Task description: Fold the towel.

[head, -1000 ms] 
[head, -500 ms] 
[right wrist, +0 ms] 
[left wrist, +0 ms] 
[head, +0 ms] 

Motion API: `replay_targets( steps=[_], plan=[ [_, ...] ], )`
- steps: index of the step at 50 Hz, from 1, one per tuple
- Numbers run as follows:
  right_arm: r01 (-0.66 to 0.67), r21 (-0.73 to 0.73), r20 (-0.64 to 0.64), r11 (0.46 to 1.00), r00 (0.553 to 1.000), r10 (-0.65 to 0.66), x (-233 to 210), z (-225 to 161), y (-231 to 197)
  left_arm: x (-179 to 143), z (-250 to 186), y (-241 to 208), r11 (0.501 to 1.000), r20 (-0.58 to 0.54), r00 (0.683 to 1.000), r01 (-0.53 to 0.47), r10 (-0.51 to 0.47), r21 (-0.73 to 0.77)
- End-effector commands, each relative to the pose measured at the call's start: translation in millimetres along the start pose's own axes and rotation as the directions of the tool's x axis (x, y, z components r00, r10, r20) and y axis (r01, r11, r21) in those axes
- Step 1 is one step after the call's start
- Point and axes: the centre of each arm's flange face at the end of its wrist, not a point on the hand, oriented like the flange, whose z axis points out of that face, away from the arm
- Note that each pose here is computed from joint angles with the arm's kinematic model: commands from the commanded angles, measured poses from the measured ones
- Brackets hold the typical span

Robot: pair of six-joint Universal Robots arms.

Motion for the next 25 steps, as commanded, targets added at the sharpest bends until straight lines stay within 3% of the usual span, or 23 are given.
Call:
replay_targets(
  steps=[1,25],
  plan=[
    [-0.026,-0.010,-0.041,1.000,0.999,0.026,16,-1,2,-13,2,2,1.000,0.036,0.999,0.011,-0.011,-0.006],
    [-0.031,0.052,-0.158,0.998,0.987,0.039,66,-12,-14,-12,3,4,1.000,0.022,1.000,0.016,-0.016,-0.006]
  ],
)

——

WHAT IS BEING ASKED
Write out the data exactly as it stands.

PROBLEM SOLUTION
Task description: Fold the towel.

[head, -1000 ms] 
[head, -500 ms] 
[right wrist, +0 ms] 
[left wrist, +0 ms] 
[head, +0 ms] 

Motion API: `replay_targets( steps=[_], plan=[ [_, ...] ], )`
- steps: index of the step at 50 Hz, from 1, one per tuple
- Numbers run as follows:
  right_arm: r01 (-0.66 to 0.67), r21 (-0.73 to 0.73), r20 (-0.64 to 0.64), r11 (0.46 to 1.00), r00 (0.553 to 1.000), r10 (-0.65 to 0.66), x (-233 to 210), z (-225 to 161), y (-231 to 197)
  left_arm: x (-179 to 143), z (-250 to 186), y (-241 to 208), r11 (0.501 to 1.000), r20 (-0.58 to 0.54), r00 (0.683 to 1.000), r01 (-0.53 to 0.47), r10 (-0.51 to 0.47), r21 (-0.73 to 0.77)
- End-effector commands, each relative to the pose measured at the call's start: translation in millimetres along the start pose's own axes and rotation as the directions of the tool's x axis (x, y, z components r00, r10, r20) and y axis (r01, r11, r21) in those axes
- Step 1 is one step after the call's start
- Point and axes: the centre of each arm's flange face at the end of its wrist, not a point on the hand, oriented like the flange, whose z axis points out of that face, away from the arm
- Note that each pose here is computed from joint angles with the arm's kinematic model: commands from the commanded angles, measured poses from the measured ones
- Brackets hold the typical span

Robot: pair of six-joint Universal Robots arms.

Motion for the next 25 steps, as commanded, targets added at the sharpest bends until straight lines stay within 3% of the usual span, or 23 are given.
Call:
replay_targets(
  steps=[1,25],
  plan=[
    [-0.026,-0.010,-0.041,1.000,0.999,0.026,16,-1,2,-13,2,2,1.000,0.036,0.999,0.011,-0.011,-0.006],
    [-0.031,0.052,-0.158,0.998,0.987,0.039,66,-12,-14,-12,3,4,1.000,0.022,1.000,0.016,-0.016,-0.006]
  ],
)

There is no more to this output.